Data: Begin

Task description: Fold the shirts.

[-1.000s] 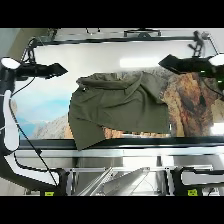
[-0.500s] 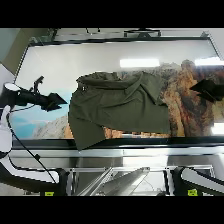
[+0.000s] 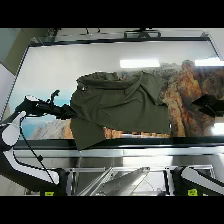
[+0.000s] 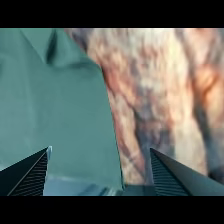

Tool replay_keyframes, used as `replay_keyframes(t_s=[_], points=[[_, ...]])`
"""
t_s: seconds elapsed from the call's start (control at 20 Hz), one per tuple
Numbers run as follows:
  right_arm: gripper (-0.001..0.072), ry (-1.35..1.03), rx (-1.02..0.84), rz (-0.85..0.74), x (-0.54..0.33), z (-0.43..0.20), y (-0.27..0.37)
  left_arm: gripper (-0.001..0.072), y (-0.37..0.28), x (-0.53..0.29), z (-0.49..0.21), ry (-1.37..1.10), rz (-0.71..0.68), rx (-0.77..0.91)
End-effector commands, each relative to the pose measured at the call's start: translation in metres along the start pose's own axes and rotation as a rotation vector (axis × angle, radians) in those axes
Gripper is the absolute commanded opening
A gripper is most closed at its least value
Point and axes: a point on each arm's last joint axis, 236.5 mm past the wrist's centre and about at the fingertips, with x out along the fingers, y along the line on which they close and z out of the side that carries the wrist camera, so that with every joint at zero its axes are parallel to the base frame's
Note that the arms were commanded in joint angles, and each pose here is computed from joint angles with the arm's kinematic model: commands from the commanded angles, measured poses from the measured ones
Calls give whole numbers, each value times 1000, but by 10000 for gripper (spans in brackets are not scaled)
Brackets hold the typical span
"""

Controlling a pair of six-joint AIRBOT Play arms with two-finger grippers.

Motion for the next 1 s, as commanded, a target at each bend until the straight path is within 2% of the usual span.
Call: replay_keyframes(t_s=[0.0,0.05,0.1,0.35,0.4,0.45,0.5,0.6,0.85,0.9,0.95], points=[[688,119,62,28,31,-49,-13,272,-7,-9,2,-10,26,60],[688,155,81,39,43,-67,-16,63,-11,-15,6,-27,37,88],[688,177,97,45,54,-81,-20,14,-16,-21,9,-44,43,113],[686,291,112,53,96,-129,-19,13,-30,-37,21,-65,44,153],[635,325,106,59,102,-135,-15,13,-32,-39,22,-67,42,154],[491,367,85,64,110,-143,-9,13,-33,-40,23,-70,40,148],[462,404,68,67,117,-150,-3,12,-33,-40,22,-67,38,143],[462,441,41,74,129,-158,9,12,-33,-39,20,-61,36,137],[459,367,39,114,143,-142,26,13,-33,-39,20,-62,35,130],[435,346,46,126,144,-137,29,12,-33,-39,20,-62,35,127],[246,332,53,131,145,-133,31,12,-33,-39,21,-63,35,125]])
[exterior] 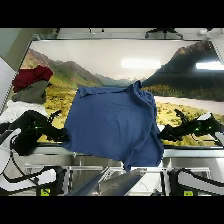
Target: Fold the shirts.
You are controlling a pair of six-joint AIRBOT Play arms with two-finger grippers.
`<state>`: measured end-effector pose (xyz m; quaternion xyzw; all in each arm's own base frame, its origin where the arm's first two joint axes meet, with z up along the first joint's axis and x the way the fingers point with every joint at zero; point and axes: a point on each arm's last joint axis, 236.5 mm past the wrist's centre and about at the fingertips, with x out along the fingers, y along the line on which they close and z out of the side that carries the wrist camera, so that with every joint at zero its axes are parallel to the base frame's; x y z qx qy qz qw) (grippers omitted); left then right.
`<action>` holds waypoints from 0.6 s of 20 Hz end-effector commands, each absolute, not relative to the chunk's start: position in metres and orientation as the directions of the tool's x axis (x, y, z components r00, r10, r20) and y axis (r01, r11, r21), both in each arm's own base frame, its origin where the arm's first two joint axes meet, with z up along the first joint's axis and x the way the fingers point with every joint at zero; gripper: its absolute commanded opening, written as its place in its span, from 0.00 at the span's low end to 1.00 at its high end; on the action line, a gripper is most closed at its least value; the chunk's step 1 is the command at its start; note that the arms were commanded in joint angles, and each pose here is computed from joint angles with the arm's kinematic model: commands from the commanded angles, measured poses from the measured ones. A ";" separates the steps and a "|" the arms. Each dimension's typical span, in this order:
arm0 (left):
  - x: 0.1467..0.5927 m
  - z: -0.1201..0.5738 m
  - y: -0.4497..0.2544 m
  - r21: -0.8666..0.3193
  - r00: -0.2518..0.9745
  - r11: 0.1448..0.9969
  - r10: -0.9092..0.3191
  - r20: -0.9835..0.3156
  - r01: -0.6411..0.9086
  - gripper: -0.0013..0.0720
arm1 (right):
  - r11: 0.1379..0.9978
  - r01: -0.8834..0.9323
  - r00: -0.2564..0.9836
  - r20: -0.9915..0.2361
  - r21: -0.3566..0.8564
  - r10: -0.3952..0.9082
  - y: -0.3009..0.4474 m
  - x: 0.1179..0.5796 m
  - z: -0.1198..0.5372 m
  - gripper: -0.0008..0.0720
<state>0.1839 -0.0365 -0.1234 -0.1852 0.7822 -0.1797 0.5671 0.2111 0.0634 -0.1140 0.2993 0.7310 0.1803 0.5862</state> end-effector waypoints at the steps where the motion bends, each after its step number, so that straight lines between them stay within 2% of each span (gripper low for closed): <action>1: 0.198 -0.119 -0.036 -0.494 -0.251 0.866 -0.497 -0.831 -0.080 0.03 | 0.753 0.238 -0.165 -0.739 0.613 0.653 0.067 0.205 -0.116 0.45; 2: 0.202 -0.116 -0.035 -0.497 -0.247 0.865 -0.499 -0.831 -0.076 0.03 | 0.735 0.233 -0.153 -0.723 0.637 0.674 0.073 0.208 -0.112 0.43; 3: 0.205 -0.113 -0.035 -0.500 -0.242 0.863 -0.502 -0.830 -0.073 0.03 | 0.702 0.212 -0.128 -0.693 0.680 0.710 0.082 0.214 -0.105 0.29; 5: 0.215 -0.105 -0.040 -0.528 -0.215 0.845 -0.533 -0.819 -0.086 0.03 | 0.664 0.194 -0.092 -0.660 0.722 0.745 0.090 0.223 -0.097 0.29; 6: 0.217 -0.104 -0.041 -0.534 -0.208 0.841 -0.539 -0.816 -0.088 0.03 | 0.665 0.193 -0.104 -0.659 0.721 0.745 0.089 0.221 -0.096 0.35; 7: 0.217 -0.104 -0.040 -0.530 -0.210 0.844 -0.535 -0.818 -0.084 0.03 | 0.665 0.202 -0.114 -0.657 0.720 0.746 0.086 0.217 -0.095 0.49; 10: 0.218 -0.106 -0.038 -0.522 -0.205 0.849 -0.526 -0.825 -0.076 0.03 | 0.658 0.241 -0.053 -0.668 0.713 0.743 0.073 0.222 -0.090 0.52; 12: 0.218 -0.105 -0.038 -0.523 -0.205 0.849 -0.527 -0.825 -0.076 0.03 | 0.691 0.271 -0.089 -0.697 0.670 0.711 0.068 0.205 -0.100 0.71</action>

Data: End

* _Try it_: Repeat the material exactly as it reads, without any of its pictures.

* _Written reply_:
Task description: Fold the shirts.

[-1.000s] 
[-0.500s] 
[+0.000s] 
[+0.000s] 

Tool replay_keyframes, used as `replay_keyframes(t_s=[_], points=[[_, ...]])`
"""
t_s: seconds elapsed from the call's start (control at 20 Hz), one per tuple
Numbers run as follows:
  right_arm: gripper (-0.001..0.072), ry (-1.35..1.03), rx (-1.02..0.84), rz (-0.85..0.74), x (-0.54..0.33), z (-0.43..0.20), y (-0.27..0.37)
  left_arm: gripper (-0.001..0.072), y (-0.37..0.28), x (-0.53..0.29), z (-0.49..0.21), ry (-1.37..1.10), rz (-0.71..0.68), rx (-0.77..0.91)
End-effector commands, each relative to the pose measured at the call's start: translation in metres along the start pose's own axes and rotation as a rotation vector (axis × angle, radians) in those axes
Gripper is the absolute commanded opening
A gripper is most closed at its least value
Point and axes: a point on each arm's last joint axis, 236.5 mm past the wrist's centre and about at the fingertips, with x out along the fingers, y along the line on which they close and z out of the side that carries the wrist camera, so that with every joint at zero its axes are parallel to the base frame's
Note that the arms were commanded in joint angles, and each pose here is computed from joint angles with the arm's kinematic model: commands from the commanded angles, measured poses from the measured ones
Calls give whole numbers, each value times 1000, but by 10000 for gripper (spans in brackets are not scaled)
Brackets hold the typical span
"""

Controlling a pair of six-joint AIRBOT Play arms with two-finger grippers.

Motion for the next 1 s, as commanded, a target at each bend until the straight path is within 2% of the usual span.
Call: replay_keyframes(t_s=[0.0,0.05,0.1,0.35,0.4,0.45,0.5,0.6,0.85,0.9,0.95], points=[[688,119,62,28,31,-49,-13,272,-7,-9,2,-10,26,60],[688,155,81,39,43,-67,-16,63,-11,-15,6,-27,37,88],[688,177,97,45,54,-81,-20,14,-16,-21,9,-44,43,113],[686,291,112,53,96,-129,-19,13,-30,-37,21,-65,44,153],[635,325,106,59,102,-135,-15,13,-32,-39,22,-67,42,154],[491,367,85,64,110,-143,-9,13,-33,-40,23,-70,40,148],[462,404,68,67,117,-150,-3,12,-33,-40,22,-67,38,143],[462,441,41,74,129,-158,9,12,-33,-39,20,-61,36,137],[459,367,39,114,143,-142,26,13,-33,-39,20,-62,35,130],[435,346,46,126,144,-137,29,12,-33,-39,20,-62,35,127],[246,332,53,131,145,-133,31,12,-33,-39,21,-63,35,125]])
[exterior] 
Target: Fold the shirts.
You are controlling a pair of six-joint AIRBOT Play arms with two-finger grippers.
`<state>`: measured end-effector pose (xyz m; quaternion xyzw; all in each arm's own base frame, its origin where the arm's first two joint axes meet, with z up along the first joint's axis and x the way the fingers point with every joint at zero; point and axes: a point on each arm's last joint axis, 236.5 mm past the wrist's centre and about at the fingertips, with x out along the fingers, y along the line on which they close and z out of the side that carries the wrist camera, so that with every joint at zero its axes are parallel to the base frame's; x y z qx qy qz qw) (grippers omitted); left then right.
`<action>` holds waypoints from 0.6 s of 20 Hz end-effector commands, each absolute, not relative to the chunk's start: position in metres and orientation as the directions of the tool's x axis (x, y, z components r00, r10, r20) and y axis (r01, r11, r21), both in each arm's own base frame, its origin where the arm's first two joint axes meet, with z up along the first joint's axis and x the way the fingers point with every joint at zero; gripper: its absolute commanded opening, written as its place in its span, from 0.00 at the span's low end to 1.00 at its high end; on the action line, a gripper is most closed at its least value; the chunk's step 1 is the command at its start; note that the arms were commanded in joint angles, and each pose here is computed from joint angles with the arm's kinematic model: commands from the commanded angles, measured poses from the measured ones. A ";" separates the steps and a "|" the arms. Each dimension's typical span, in this order:
arm0 (left):
  - x: 0.1467..0.5927 m
  - z: -0.1201..0.5738 m
  - y: -0.4497..0.2544 m
  - r21: -0.8666..0.3193
  - r00: -0.2518..0.9745
  - r11: 0.1448..0.9969
  - r10: -0.9092..0.3191
  - r20: -0.9835..0.3156
  - r01: -0.6411..0.9086
  - gripper: -0.0013..0.0720
arm1 (right):
  - r11: 0.1379..0.9978
  - r01: -0.8834..0.9323
  - r00: -0.2564..0.9836
  - r20: -0.9915..0.2361
  - r21: -0.3566..0.8564
  - r10: -0.3952..0.9082
  - y: -0.3009..0.4474 m
  - x: 0.1179..0.5796 m
  - z: -0.1198..0.5372 m
  - gripper: -0.0008..0.0720
<state>0.1839 -0.0365 -0.1234 -0.1852 0.7822 -0.1797 0.5671 0.2111 0.0634 -0.1140 0.2993 0.7310 0.1803 0.5862</state> end-effector waypoints at the steps where the motion bends, each after its step number, so that straight lines between them stay within 2% of each span (gripper low for closed): <action>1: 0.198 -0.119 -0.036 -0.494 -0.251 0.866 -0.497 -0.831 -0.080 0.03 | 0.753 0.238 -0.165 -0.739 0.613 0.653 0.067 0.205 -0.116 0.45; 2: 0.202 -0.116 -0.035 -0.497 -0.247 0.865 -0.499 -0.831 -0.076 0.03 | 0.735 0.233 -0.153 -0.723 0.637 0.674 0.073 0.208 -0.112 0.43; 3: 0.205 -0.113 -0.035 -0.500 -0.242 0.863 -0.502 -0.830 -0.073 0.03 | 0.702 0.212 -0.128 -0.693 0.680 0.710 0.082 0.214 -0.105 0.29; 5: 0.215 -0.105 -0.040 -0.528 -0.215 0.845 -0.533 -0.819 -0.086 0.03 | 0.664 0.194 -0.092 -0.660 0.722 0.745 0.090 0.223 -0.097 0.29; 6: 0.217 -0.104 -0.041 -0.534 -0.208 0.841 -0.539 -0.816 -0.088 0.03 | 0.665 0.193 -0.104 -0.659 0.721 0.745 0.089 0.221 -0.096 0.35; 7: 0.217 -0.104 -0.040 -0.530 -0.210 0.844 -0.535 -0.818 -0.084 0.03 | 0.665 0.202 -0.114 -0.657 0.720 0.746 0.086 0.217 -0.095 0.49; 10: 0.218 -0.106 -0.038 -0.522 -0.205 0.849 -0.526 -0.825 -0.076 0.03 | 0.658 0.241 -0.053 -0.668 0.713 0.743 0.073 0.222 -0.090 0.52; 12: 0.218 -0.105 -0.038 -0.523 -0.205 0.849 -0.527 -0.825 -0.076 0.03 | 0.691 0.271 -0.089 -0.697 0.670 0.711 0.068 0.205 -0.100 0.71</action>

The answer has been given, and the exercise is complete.